Foi este sonho que permeou a sua imaginação durante muitos anos até marcar a data do casamento com Dinho para dali a um ano, quando ele completaria exatos trinta anos. Os dois até já tinham marcado o dia que dariam a entrada no novo apartamento, em duas semanas. Seu sonho já estava se tornando uma realidade. A vida tinha o sabor doce, pensou certa manhã Lindiane.
Um belo dia antes da data que Lindiane e Dinho haviam combinado para irem à imobiliária fechar o negócio do apartamento, Dinho parecia mais agitado do que o de costume. Quanto ele estava assim naquele estado, Lindiane já sabia que ele queria lhe dizer alguma coisa importante e não sabia como.
— O que você está tentando me dizer, Dinho? Por que você está desse jeito? — perguntou preocupada.
— Sabe, Nane, estive com meu tio hoje esta tarde. Agente conversou bastante, sabe. — disse sem jeito.
— É mesmo? E sobre o que conversaram? — perguntou curiosa.
— E se agente pegasse todo esse dinheiro do casamento que agente vem juntando e investisse tudo numa plantação de coco-anão? O que você acha? — perguntou desconcertado evitando olhá-la nos olhos.

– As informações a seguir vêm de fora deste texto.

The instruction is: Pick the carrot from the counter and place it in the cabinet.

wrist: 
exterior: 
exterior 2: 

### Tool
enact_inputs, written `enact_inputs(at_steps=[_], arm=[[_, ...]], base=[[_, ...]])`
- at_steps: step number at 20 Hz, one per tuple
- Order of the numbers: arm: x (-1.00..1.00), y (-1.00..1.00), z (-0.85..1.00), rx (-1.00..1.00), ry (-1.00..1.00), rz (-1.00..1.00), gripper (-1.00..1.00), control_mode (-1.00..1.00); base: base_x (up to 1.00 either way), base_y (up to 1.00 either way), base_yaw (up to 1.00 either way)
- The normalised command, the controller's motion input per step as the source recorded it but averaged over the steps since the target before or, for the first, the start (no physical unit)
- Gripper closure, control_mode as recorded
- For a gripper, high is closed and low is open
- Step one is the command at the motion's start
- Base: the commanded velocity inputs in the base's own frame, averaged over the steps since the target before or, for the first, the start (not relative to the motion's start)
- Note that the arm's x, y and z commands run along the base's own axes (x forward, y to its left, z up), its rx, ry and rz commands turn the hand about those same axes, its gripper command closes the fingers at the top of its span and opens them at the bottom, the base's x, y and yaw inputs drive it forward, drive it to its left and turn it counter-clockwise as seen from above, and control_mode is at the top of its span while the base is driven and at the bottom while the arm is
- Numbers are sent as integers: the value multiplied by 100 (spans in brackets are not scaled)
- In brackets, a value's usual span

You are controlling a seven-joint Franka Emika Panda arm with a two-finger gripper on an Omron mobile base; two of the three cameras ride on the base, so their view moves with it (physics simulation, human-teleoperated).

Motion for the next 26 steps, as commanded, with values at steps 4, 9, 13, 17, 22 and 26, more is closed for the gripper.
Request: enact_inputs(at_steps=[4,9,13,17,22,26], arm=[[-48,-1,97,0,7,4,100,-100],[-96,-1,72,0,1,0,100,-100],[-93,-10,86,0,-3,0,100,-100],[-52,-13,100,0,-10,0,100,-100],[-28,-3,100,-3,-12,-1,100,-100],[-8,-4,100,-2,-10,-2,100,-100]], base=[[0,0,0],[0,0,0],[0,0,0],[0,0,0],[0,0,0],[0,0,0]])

Ao ouvir aquele plano esdrúxulo, as lágrimas começaram a verter dos olhos de Lindiane feito um coração que sangrava partido. Ela, que esperara tanto para se casar com Dinho e realizar seu sonho de menina, estava, então, diante de um homem que ela desconhecia. Aquela sugestão infame era o modo de Dinho declarar que não queria mais casar. Que mulher esperaria por algo tão incerto por mais cinco anos, o tempo necessário para um pé de coco-anão crescer e começar a dar os primeiros frutos? Quantos cocos seriam necessários para realizar o seu sonho de casamento? Como vocês podem ver, este não é nenhum conto de fadas.
Rio Vermelho, 18 de dezembro de 2009.